**Problem statement:**
Go line by line through the data and copy those with the word "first".

**Items from a dataset:**
►
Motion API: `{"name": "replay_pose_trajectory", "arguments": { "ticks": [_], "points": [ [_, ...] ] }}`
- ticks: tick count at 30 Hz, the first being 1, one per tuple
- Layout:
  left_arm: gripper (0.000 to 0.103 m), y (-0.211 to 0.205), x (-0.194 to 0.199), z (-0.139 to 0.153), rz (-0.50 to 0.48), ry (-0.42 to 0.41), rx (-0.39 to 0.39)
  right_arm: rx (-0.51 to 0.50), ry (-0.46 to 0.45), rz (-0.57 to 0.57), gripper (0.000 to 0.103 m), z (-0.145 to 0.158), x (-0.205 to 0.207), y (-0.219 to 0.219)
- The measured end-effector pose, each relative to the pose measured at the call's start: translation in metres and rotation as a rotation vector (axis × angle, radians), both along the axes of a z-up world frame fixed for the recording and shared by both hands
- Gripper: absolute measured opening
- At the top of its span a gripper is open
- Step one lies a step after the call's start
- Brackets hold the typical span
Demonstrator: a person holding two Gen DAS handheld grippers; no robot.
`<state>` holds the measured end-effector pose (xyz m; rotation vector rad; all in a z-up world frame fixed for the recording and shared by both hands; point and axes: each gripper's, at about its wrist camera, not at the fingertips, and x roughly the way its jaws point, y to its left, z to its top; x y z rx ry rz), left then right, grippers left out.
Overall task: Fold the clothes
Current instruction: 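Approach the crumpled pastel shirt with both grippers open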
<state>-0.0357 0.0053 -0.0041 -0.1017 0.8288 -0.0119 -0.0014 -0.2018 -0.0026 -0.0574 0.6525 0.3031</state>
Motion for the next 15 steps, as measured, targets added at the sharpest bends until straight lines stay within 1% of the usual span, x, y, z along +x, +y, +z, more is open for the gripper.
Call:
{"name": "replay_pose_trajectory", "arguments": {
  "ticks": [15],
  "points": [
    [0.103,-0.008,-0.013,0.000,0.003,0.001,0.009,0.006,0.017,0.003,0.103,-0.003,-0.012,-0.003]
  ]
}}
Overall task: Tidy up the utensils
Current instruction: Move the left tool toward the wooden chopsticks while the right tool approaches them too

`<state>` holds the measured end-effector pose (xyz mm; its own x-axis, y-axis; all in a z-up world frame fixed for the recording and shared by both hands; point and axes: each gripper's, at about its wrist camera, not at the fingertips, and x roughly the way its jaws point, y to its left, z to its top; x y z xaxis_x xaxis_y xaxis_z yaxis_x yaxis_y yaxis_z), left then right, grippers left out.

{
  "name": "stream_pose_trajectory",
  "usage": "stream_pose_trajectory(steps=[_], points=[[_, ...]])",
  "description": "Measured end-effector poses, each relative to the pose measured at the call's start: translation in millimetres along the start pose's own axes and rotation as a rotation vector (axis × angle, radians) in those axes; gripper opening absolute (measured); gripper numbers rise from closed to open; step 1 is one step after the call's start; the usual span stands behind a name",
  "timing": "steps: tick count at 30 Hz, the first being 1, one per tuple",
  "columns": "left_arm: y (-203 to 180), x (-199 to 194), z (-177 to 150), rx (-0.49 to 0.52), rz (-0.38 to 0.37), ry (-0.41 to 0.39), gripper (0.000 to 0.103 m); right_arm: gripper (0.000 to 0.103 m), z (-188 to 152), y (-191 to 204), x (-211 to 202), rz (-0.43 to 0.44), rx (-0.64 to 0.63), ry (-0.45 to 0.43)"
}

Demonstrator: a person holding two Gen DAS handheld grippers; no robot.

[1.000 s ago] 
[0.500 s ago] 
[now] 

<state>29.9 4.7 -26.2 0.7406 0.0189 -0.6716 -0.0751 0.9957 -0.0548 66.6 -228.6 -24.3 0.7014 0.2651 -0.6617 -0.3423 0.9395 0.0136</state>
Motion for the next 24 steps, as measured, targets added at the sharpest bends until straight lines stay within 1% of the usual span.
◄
**Written reply:**
- ticks: tick count at 30 Hz, the first being 1, one per tuple
  "timing": "steps: tick count at 30 Hz, the first being 1, one per tuple",

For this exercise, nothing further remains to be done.